И почти в тот же самый миг она опять была такой же чужой, как одна из Девяти Сестер. Она выскользнула из моих объятий и из-под моего плаща и, повернувшись, побежала прочь.

Я остался смотреть ей вслед под дождем, рядом с замшелым стоячим камнем; а Кабаль, который наблюдал всю эту сцену, сидя у моих ног, взглянул на меня и мягко застучал по земле хвостом.

Я все еще переживал это мгновение неистового ответа, так быстро промелькнувшего и исчезнувшего снова, что теперь я едва мог поверить в то, что он существовал вообще. Но в самой глубине души я знал, что не выдумал его.

Дав ей время отойти подальше, я свистом позвал Кабаля за собой и снова направился к замку. Дождь опять утих, и винный цвет мокрого вереска сменялся в сумерках дымчато-бурым.

Той ночью, прежде чем лечь спать, я послал за Флавианом в гостевые комнаты и сказал ему то, что должен был сказать. Никто из Товарищей не заговаривал со мной о предложении князя и о табу, которое я придумал на ходу, хотя мне кажется, что они не могли не обсуждать это между собой; и Флавиан теперь тоже ничего не говорил, а только стоял, опираясь одной рукой о поддерживающий крышу столб, и глядел в огонь маленькой, заправленной тюленьим жиром лампы, пока я не был вынужден сам прервать молчание.

— Ну? — сказал я.

Он оторвал взгляд от пламени.

— Ты собираешься взять ее с собой на зимние квартиры?

— Да.

— Ну тогда, раз уж с нами в Тримонтиуме будут жены, то я, конечно же, могу послать за Телери?

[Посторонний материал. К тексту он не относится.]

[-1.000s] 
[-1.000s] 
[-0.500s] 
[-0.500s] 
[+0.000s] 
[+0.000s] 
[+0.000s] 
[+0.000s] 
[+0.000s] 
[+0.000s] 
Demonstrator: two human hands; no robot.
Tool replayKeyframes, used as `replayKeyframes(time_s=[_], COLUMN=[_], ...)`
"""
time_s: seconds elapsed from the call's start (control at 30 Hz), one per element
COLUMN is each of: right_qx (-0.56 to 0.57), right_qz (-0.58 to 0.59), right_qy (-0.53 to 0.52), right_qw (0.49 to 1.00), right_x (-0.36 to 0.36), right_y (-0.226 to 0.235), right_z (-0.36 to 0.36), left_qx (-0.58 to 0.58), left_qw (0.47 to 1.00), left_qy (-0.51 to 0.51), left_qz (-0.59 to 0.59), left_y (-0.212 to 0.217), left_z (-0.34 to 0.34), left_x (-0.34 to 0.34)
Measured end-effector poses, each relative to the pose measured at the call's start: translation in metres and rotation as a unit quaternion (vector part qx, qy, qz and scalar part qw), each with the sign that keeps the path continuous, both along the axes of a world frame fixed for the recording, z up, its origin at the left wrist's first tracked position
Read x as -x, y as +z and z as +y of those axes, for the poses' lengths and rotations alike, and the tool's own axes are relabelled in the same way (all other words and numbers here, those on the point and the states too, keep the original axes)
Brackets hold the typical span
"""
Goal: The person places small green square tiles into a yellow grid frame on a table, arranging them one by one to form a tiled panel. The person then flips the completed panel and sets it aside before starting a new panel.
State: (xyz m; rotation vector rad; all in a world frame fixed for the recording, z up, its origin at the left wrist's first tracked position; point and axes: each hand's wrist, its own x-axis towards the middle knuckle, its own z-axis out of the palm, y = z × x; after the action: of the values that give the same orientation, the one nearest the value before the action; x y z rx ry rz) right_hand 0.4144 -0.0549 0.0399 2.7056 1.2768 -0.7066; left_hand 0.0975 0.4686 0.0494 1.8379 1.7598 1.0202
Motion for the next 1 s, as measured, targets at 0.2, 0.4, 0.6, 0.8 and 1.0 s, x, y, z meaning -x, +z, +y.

Мое сердце сжалось и упало, и теперь уже я уставился в огонь масляной лампы.

— Нет, Флавиан.

— Но какая же здесь разница, сир? — его голос все еще был таким же ровным, как в детстве.

— Такая, что я — граф Британский и я старший над всеми вами, — сказал я. — Иногда командир может позволить себе то, в чем он отказывает своим подчиненным. Поскольку я командир, а командир бывает только один, то, что я делаю, не может служить примером; но если я позволю тебе сделать то же самое, как я смогу отказать в этом любому человеку в Тримонтиуме? И через год крепость заполонят беременные женщины и пищащие дети — опасность для себя самих и опасность для нас — которые будут связывать нам руки и разрывать на части наши сердца!

Но эти слова оставляли неприятный привкус у меня во рту, потому что я никогда прежде не использовал свое положение вождя для того, чтобы взять себе что-то, что не предназначалось бы также и моим людям; будь то даже глоток прокисшего супа или не в очередь перевязанная рана.

Какое-то время мы молчали, потом он сказал:

— Не делай этого, сир.

— я получу за ней в приданое сотню всадников с лошадьми.

Он быстро поднял глаза.

— И для тебя это единственная причина?

— Это достаточная причина.

— Тогда женись на ней и оставь ее у очага ее отца, как мне пришлось на все это время оставить Телери.

— Это… не входит в условия сделки.

Он снова замолчал, и молчание, более долгое на этот раз, было наполнено мягким гудением ветра и шорохом ливня по кровле, потому что ночь исполнила обещание заката. Дверной полог хлопал и вздувался на сдерживающих его крючках, и огонь лампы метался и мигал, посылая к самым стропилам прыгающие фантастические тени. Потом Флавиан сказал:

— Это первый раз, что ты поступил несправедливо, сир.

И я ответил:

— Это не такое уж плохое достижение. Примирись с моей несправедливостью, Флавиан, я не архангел, а всего лишь смертный, которому на плечи давит множество грехов.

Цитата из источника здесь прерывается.